──────── Data excerpt ────────

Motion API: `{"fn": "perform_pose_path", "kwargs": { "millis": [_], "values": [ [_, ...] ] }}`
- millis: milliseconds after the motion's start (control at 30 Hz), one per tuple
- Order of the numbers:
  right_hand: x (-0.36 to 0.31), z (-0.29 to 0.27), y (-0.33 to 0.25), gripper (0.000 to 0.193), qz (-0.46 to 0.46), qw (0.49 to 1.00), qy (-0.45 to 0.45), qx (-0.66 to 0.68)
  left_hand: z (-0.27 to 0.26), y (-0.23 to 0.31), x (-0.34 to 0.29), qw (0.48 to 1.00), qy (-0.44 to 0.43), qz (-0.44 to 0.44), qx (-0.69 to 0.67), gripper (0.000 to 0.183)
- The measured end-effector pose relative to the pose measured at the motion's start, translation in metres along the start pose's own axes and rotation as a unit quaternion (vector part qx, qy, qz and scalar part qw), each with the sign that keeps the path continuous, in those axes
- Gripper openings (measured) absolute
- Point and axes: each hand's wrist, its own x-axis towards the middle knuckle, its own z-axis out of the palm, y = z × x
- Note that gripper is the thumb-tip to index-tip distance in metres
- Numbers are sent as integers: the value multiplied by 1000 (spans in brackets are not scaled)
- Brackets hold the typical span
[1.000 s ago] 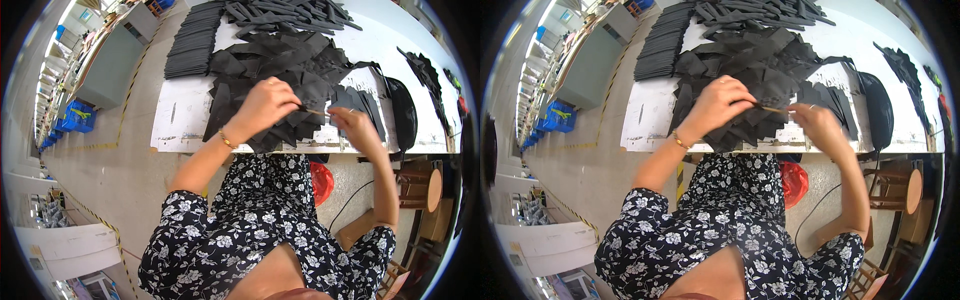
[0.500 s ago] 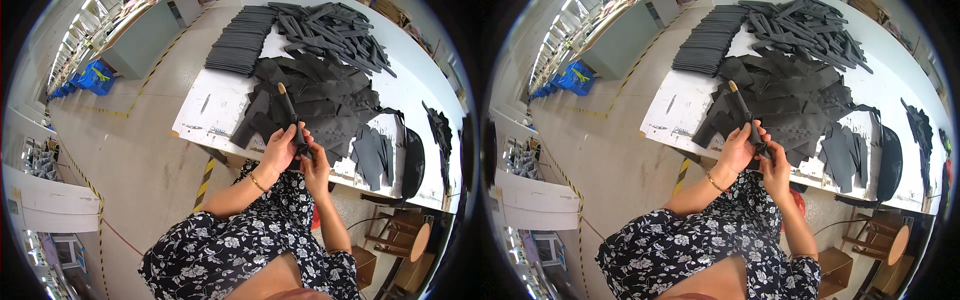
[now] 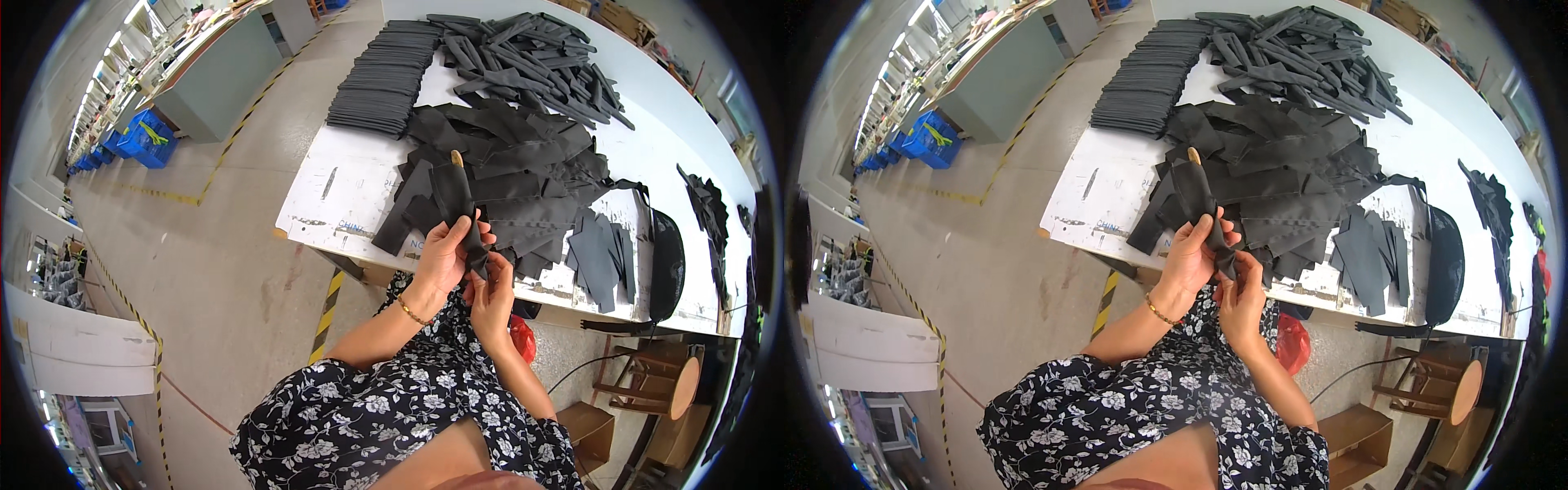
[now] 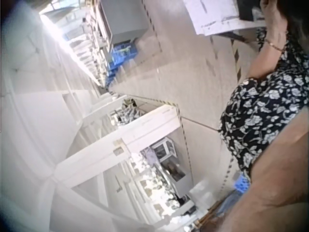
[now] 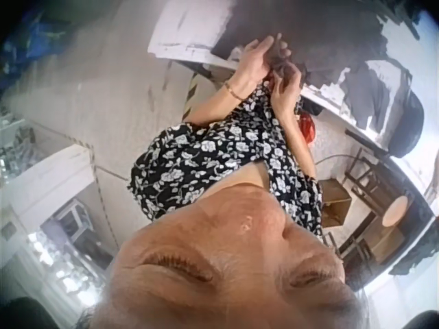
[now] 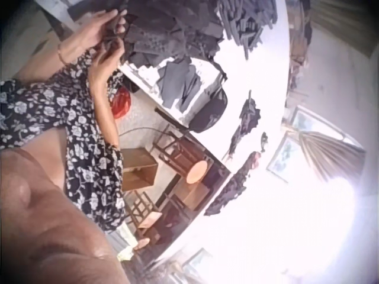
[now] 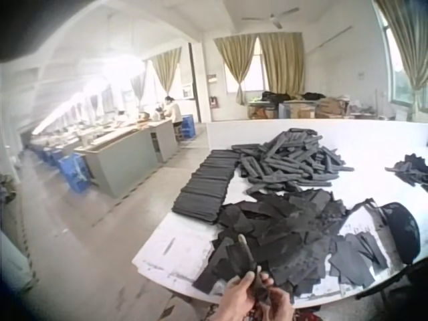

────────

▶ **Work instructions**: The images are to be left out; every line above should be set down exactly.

▶ **Task solution**:
Motion API: `{"fn": "perform_pose_path", "kwargs": { "millis": [_], "values": [ [_, ...] ] }}`
- millis: milliseconds after the motion's start (control at 30 Hz), one per tuple
- Order of the numbers:
  right_hand: x (-0.36 to 0.31), z (-0.29 to 0.27), y (-0.33 to 0.25), gripper (0.000 to 0.193), qz (-0.46 to 0.46), qw (0.49 to 1.00), qy (-0.45 to 0.45), qx (-0.66 to 0.68)
  left_hand: z (-0.27 to 0.26), y (-0.23 to 0.31), x (-0.34 to 0.29), qw (0.48 to 1.00), qy (-0.44 to 0.43), qz (-0.44 to 0.44), qx (-0.69 to 0.67), gripper (0.000 to 0.183)
- The measured end-effector pose relative to the pose measured at the motion's start, translation in metres along the start pose's own axes and rotation as a unit quaternion (vector part qx, qy, qz and scalar part qw), each with the sign that keeps the path continuous, in those axes
- Gripper openings (measured) absolute
- Point and axes: each hand's wrist, its own x-axis towards the middle knuckle, its own z-axis out of the palm, y = z × x
- Note that gripper is the thumb-tip to index-tip distance in metres
- Numbers are sent as integers: the value multiplied by 1000 (spans in brackets are not scaled)
- Brackets hold the typical span
[1.000 s ago] 
[0.500 s ago] 
[now] 
[now] 
[now] 
[now] 
[now] 

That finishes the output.